Check every line of the data below for "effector". Copy each one that has it.

* _Dataset section_:
========
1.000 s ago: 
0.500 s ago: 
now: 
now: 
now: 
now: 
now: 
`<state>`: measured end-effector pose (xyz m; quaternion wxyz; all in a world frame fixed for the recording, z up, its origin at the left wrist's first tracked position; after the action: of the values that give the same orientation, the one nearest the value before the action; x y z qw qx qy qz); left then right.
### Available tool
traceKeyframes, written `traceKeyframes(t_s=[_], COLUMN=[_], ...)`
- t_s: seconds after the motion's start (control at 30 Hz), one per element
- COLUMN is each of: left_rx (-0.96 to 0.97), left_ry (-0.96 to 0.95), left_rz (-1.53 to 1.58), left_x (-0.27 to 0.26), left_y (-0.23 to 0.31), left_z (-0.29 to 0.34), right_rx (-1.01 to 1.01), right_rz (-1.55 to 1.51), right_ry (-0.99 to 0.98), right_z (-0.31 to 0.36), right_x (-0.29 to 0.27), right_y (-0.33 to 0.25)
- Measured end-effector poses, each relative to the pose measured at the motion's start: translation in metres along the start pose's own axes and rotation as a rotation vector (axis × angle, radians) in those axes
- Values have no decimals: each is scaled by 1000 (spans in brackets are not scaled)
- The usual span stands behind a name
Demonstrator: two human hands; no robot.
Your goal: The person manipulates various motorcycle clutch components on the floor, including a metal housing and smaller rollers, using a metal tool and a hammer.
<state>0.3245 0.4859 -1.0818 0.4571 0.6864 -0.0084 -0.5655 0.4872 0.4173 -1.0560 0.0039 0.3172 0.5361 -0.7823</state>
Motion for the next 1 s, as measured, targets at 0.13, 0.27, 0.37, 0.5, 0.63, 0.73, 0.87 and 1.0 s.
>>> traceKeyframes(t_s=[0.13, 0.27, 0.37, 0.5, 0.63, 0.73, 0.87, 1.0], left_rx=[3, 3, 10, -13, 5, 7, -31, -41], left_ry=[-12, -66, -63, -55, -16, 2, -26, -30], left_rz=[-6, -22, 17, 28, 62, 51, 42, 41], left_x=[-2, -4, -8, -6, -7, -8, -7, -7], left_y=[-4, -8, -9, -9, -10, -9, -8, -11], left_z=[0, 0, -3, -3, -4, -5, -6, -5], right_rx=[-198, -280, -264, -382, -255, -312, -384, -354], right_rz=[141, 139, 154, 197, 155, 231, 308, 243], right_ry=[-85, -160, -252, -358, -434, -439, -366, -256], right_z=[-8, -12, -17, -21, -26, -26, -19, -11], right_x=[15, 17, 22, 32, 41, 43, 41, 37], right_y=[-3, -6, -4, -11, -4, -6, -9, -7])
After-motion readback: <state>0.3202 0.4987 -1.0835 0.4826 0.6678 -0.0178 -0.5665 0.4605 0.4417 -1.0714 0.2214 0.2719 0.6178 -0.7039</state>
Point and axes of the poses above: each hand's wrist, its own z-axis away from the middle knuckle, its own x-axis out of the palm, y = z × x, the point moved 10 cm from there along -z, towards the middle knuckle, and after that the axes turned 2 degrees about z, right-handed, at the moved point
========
* _Response box_:
`<state>`: measured end-effector pose (xyz m; quaternion wxyz; all in a world frame fixed for the recording, z up, its origin at the left wrist's first tracked position; after the action: of the values that give the same orientation, the one nearest the value before the action; x y z qw qx qy qz); left then right.
- Measured end-effector poses, each relative to the pose measured at the motion's start: translation in metres along the start pose's own axes and rotation as a rotation vector (axis × angle, radians) in those axes

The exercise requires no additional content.